■ DATASET CONTENT ■
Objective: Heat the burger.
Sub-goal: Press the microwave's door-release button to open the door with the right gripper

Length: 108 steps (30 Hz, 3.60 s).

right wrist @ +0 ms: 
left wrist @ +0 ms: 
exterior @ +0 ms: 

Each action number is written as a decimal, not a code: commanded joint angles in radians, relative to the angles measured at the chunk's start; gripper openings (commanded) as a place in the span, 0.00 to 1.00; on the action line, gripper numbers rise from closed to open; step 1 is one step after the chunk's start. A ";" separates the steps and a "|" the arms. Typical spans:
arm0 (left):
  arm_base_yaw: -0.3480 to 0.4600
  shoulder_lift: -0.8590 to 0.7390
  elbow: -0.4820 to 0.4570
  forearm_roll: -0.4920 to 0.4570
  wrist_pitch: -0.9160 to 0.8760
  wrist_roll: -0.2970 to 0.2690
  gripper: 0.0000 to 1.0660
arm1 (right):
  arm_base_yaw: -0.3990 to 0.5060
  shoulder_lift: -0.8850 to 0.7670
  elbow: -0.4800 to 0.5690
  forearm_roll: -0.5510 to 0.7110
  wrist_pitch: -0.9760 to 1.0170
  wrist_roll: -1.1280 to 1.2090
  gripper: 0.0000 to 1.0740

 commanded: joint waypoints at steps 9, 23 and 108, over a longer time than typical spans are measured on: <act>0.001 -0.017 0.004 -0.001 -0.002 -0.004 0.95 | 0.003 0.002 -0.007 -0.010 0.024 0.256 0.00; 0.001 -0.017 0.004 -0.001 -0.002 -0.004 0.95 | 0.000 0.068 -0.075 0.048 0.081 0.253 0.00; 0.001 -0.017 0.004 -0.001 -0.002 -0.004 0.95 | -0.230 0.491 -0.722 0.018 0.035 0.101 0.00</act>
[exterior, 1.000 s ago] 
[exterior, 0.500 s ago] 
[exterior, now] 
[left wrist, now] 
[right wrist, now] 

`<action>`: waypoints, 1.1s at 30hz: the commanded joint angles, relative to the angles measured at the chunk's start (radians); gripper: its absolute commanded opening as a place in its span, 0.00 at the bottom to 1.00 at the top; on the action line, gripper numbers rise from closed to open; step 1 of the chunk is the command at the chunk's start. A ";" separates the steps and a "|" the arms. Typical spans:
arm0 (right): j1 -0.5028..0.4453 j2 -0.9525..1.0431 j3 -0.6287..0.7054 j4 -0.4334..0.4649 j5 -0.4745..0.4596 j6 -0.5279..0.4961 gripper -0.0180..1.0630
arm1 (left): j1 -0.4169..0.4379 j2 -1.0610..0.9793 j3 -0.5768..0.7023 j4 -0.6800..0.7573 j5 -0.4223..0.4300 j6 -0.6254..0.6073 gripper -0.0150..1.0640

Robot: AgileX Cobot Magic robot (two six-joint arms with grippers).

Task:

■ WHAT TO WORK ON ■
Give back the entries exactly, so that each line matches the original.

■ RESULT OF THE TASK ■
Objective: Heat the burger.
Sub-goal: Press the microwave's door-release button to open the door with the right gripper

Length: 108 steps (30 Hz, 3.60 s).

right wrist @ +0 ms: 
left wrist @ +0 ms: 
exterior @ +0 ms: 

Each action number is written as a decimal, not a code: commanded joint angles in radians, relative to the angles measured at the chunk's start; gripper openings (commanded) as a place in the span, 0.00 to 1.00; on the action line, gripper numbers rise from closed to open; step 1 is one step after the chunk's start. A ";" separates the steps and a "|" the arms. Typical spans:
arm0 (left):
  arm_base_yaw: -0.3480 to 0.4600
  shoulder_lift: -0.8590 to 0.7390
  elbow: -0.4820 to 0.4570
  forearm_roll: -0.4920 to 0.4570
  wrist_pitch: -0.9160 to 0.8760
  wrist_roll: -0.2970 to 0.2690
  gripper: 0.0000 to 1.0660
arm1 (right):
  arm_base_yaw: -0.3990 to 0.5060
  shoulder_lift: -0.8850 to 0.7670
  elbow: -0.4800 to 0.5690
  forearm_roll: -0.5510 to 0.7110
  wrist_pitch: -0.9760 to 1.0170
  wrist_roll: -1.1280 to 1.2090
  gripper: 0.0000 to 1.0740

 commanded: joint waypoints at steps 9, 23 and 108, over a longer time than typical spans are measured on: <act>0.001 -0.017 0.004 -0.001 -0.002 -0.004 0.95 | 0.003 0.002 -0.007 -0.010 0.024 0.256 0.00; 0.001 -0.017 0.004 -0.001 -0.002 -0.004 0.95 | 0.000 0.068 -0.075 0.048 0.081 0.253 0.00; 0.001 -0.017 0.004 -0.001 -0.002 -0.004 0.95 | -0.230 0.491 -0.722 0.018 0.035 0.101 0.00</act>
[exterior, 1.000 s ago] 
[exterior, 0.500 s ago] 
[exterior, now] 
[left wrist, now] 
[right wrist, now] 

`<action>`: waypoints, 1.1s at 30hz: the commanded joint angles, relative to the angles measured at the chunk's start (radians); gripper: its absolute commanded opening as a place in its span, 0.00 at the bottom to 1.00 at the top; on the action line, gripper numbers rise from closed to open; step 1 of the chunk is the command at the chunk's start. A ";" separates the steps and a "|" the arms. Typical spans:
arm0 (right): j1 -0.5028..0.4453 j2 -0.9525..1.0431 j3 -0.6287..0.7054 j4 -0.4334..0.4649 j5 -0.4745..0.4596 j6 -0.5279..0.4961 gripper -0.0180..1.0630
arm1 (left): j1 -0.4169..0.4379 j2 -1.0610..0.9793 j3 -0.5768..0.7023 j4 -0.6800..0.7573 j5 -0.4223..0.4300 j6 -0.6254..0.6073 gripper -0.0150..1.0640

Robot: AgileX Cobot Magic robot (two six-joint arms with grippers).

Task:

The required output is complete.